## What needs to be done
Could you count how many lines of the data include "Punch" and answer with the number only?

## Recorded data
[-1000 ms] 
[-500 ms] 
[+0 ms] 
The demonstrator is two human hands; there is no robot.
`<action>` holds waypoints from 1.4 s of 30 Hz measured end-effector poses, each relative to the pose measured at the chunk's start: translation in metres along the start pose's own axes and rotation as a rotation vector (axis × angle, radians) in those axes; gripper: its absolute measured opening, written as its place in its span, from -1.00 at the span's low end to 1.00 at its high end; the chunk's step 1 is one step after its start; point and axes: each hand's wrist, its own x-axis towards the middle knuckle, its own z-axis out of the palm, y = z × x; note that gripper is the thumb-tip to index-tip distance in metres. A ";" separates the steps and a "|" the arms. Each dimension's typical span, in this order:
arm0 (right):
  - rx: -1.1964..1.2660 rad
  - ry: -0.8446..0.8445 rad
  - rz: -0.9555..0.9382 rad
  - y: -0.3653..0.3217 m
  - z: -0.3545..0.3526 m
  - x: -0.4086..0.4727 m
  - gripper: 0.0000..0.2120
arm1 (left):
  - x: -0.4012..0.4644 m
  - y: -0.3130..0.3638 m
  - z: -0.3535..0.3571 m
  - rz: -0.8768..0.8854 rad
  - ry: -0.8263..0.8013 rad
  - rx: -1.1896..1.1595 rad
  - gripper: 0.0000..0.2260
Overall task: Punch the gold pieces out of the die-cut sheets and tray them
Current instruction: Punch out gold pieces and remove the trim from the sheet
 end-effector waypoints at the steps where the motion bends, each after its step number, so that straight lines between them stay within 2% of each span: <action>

## Answer for the task
2